Mancini went onto the pitch to confront referee Peter Rasmussen after City's frustrating and damaging 2-2 Champions League draw with Ajax at the Etihad Stadium on Tuesday. City striker Sergio Aguero had a goal ruled out for offside in the 88th minute and Mario Balotelli was denied an injury-time penalty as Rasmussen blew the final whistle.
Ahead of Sunday's Barclays Premier League game against Tottenham, first-team coach Platt said: "Why wouldn't the manager of a football club be frustrated? Why wouldn't we all be frustrated? Players are frustrated, supporters are frustrated, staff are frustrated."
Mancini also clashed with the cameraman who filmed him at close proximity as he walked across the pitch but later said he had only been telling him to stop recording.
Platt added: "Robbie has gone onto the pitch and spoken to the referee. As he comes back, he turns around and has a camera in front of his face for 30 yards. He turns around and says, in English, that basically it is enough now. People then want to start talking about what has happened and almost exaggerating the incident.
"I don't think he is the first manager to go onto the pitch. If you go on to Wikipedia you'll see he has done it before, not just as a manager but as a player. He wears his heart on his sleeve."
The incident came a day after Mancini had lost his temper in a press conference when asked about a previous statement that he had been "close to seven or eight teams" last season.
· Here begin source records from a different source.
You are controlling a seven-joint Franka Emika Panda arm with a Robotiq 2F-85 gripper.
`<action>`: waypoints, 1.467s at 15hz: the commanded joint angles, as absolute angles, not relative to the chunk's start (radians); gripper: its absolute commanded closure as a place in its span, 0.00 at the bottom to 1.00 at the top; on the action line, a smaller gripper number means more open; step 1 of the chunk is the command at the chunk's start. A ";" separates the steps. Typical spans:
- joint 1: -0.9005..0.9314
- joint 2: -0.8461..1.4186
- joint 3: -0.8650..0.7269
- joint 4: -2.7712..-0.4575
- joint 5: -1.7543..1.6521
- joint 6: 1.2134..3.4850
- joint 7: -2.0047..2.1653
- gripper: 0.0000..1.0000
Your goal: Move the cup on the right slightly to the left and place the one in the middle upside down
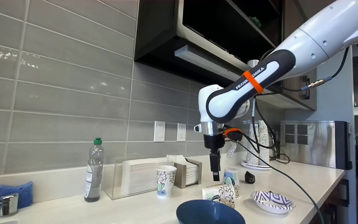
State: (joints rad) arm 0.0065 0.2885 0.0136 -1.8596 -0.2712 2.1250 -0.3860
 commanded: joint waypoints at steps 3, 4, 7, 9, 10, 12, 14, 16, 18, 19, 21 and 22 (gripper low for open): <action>-0.035 0.331 0.053 -1.857 -0.174 2.189 -0.547 0.00; -0.040 0.334 0.059 -1.855 -0.159 2.190 -0.571 0.00; -0.055 0.352 0.077 -1.845 -0.106 2.189 -0.651 0.00; -0.065 0.364 0.083 -1.836 -0.068 2.187 -0.701 0.00; -0.066 0.368 0.085 -1.831 -0.057 2.185 -0.724 0.00; -0.067 0.372 0.088 -1.829 -0.045 2.189 -0.761 0.00; -0.068 0.384 0.084 -1.822 -0.045 2.193 -0.784 0.00; -0.069 0.394 0.084 -1.816 -0.045 2.198 -0.803 0.00; -0.070 0.404 0.083 -1.806 -0.046 2.203 -0.820 0.00; -0.071 0.410 0.084 -1.799 -0.046 2.204 -0.829 0.00; -0.071 0.424 0.082 -1.786 -0.050 2.213 -0.840 0.00; -0.071 0.431 0.081 -1.779 -0.053 2.216 -0.844 0.00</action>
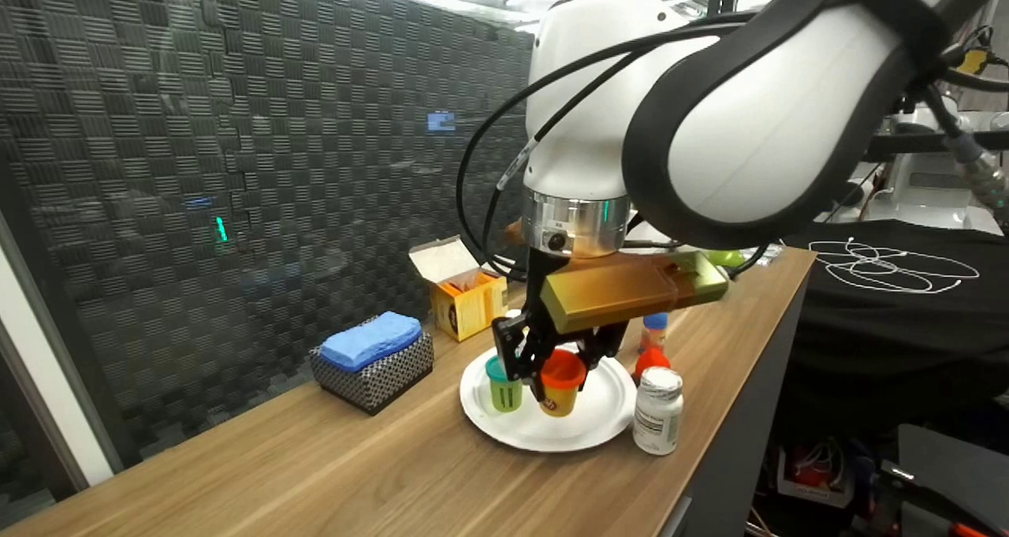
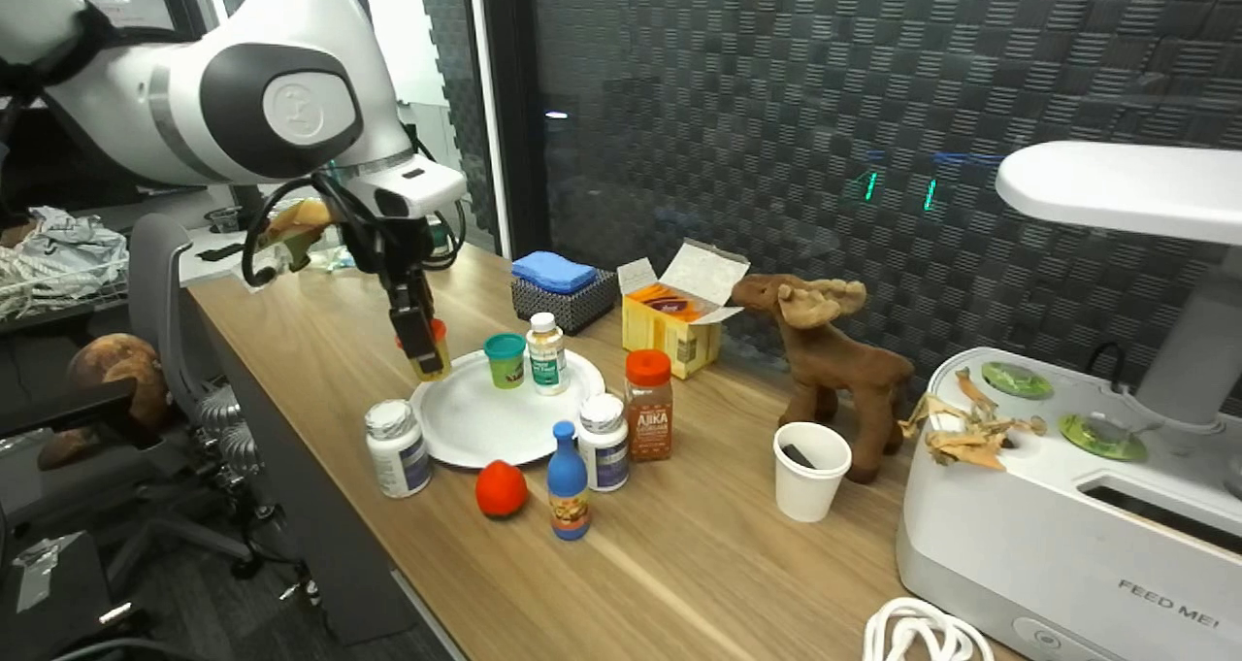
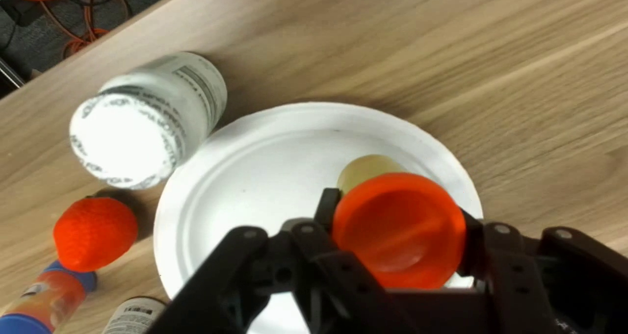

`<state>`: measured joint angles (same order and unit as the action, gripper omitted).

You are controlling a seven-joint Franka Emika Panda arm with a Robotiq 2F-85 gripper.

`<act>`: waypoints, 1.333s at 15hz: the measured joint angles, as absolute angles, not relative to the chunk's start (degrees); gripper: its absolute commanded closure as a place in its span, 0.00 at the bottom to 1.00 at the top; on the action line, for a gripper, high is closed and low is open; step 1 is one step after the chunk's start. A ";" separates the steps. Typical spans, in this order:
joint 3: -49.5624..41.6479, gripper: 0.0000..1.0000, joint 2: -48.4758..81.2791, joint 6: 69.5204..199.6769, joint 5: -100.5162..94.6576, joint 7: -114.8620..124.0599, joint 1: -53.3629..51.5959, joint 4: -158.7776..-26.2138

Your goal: Pick up all the objects surrounding the white plate and arrange them on the plate

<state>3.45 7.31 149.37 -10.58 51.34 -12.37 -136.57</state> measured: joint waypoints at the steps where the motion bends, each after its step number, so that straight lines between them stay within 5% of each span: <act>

That in turn had come about following reports he held discussions with Monaco last season, one of a number of stories in recent weeks in which Mancini's future has been the subject of speculation.
Platt said: "We can sit here and drag it on for another three days but that's what seems to be the thing that is happening to us at this moment in time, half-voices, half-truths, stories that are probably big enough to go one day are actually lasting a lot longer than that and for what reason, I don't know.
"The manager for three or four press conferences has not spoken about the next game but about what people want to write about."